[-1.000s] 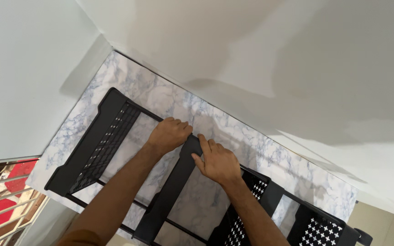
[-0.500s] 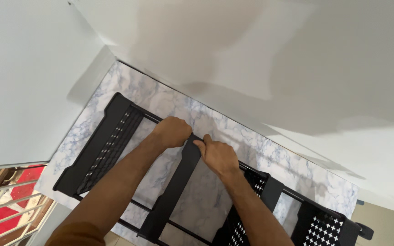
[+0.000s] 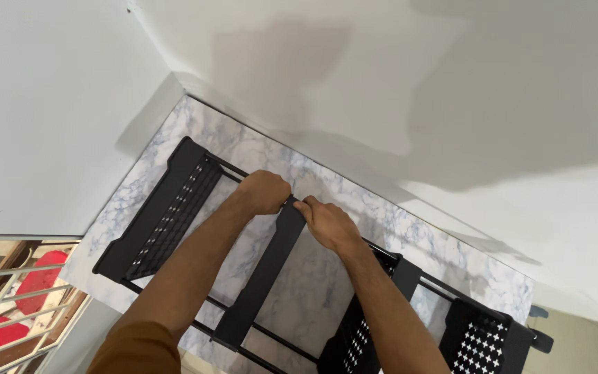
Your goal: The person assembles a black three-tier rolling utility cart on a marble-patterned countertop. They insert and secure the side rails and plastic baskets into the frame, then adjust the wheels and overall alignment.
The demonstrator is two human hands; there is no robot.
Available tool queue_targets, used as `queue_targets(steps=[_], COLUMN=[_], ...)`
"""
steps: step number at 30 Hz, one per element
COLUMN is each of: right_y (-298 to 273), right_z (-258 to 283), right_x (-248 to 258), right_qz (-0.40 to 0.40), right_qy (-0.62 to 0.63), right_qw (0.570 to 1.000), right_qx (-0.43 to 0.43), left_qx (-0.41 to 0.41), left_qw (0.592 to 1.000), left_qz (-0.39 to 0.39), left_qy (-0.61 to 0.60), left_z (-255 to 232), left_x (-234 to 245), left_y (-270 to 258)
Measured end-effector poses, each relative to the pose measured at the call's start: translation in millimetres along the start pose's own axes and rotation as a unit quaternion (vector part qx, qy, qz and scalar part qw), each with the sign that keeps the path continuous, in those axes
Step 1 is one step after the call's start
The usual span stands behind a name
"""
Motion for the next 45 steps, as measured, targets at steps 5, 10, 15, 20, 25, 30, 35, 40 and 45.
queue_targets(steps=[5,10,15,20,25,30,35,40,45], right_y=[-4,-15,-50,-93,-163,-222,-237,-233,-230], right_z=[-5,-19,-50,-73,-90,-98,-111,-126,-133], right_x=[-4,-12,-28,-48,-101,-141,-156,-162,-163], right_qz=[-0.02,-0.126,-0.216,-0.226,-0.111,0.015,0.07,0.016,0.014], right_qy=[-0.022,-0.1,-0.15,-0.173,-0.092,-0.081,-0.155,-0.233,-0.224], right_qw=[0.999,0.965,0.916,0.907,0.943,0.952,0.948,0.921,0.917], right_qx=[0.043,0.207,0.304,0.31,0.301,0.293,0.268,0.313,0.331], left_qx=[0.029,0.086,0.153,0.224,0.332,0.391,0.473,0.513,0.5], left_qw=[0.999,0.981,0.934,0.896,0.883,0.852,0.81,0.739,0.668], left_qz=[-0.004,-0.172,-0.316,-0.273,-0.19,-0.291,-0.319,-0.371,-0.384], left_qy=[-0.019,-0.018,-0.067,-0.271,-0.272,-0.191,-0.138,-0.23,-0.396], left_z=[-3,-18,-52,-79,-119,-167,-203,-238,-253], left_x=[2,6,-6,-22,-38,-43,-52,-78,-103], left_y=[-6,-32,-89,-143,-190,-217,-233,-240,-234])
Point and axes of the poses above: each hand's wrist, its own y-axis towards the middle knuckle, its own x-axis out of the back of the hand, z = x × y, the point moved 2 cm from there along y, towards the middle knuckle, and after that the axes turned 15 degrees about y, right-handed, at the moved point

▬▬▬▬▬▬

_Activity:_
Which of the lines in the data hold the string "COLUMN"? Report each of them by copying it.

_Exercise result:_
Available tool queue_targets, used as `queue_targets(steps=[_], COLUMN=[_], ...)`
COLUMN is each of: right_y (-298 to 273), right_z (-258 to 283), right_x (-248 to 258), right_qz (-0.40 to 0.40), right_qy (-0.62 to 0.63), right_qw (0.570 to 1.000), right_qx (-0.43 to 0.43), left_qx (-0.41 to 0.41), left_qw (0.592 to 1.000), left_qz (-0.39 to 0.39), left_qy (-0.61 to 0.60), left_z (-255 to 232), left_x (-234 to 245), left_y (-270 to 258)

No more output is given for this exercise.